→ **Task directions**: In the listing beneath this line, copy exactly the lines starting with the one containing "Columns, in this" and going on through the one containing "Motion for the".

------------------------------------------------------------------------

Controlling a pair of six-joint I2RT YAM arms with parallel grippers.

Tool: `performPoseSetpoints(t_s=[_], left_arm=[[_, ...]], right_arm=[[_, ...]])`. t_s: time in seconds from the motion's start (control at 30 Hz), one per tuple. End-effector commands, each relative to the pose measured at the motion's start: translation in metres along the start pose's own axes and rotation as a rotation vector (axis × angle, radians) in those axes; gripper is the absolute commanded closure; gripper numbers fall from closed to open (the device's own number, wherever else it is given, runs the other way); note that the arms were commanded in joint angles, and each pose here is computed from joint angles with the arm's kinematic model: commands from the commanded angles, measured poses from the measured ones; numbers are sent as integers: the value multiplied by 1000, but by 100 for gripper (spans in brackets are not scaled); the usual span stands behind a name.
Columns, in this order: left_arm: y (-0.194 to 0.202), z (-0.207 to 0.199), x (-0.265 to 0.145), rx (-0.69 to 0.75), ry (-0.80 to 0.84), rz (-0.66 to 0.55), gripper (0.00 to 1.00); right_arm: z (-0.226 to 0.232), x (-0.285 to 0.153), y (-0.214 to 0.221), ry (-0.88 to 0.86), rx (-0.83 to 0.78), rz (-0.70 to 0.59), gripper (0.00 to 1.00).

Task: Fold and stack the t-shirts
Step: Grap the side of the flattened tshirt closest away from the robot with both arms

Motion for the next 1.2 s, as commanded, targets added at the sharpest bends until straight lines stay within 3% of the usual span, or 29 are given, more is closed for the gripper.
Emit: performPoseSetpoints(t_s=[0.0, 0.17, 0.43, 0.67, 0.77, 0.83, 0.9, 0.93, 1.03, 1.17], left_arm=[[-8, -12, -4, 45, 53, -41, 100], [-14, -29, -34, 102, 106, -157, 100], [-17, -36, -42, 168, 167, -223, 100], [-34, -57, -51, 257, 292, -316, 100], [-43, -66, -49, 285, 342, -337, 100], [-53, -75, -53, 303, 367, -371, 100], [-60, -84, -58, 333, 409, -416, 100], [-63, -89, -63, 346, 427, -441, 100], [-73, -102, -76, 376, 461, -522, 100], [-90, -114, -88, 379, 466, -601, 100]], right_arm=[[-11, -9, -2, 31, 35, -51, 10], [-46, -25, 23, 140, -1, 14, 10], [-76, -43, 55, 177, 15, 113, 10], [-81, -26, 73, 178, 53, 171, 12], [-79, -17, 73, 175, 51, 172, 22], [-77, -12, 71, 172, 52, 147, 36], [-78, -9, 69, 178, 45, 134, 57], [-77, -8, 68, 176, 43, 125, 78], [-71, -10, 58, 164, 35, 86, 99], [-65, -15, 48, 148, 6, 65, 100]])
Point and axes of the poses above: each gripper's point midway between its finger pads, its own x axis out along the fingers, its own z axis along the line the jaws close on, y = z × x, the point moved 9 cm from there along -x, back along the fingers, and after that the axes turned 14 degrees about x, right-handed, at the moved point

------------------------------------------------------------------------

→ **Reply**:
Columns, in this order: left_arm: y (-0.194 to 0.202), z (-0.207 to 0.199), x (-0.265 to 0.145), rx (-0.69 to 0.75), ry (-0.80 to 0.84), rz (-0.66 to 0.55), gripper (0.00 to 1.00); right_arm: z (-0.226 to 0.232), x (-0.285 to 0.153), y (-0.214 to 0.221), ry (-0.88 to 0.86), rx (-0.83 to 0.78), rz (-0.70 to 0.59), gripper (0.00 to 1.00).

Task: Fold and stack the t-shirts
Step: Grap the side of the flattened tshirt closest away from the robot with both arms

Motion for the next 1.2 s, as commanded, targets added at the sharpest bends until straight lines stay within 3% of the usual span, or 29 are given, more is closed for the gripper.

There's no more to this exercise.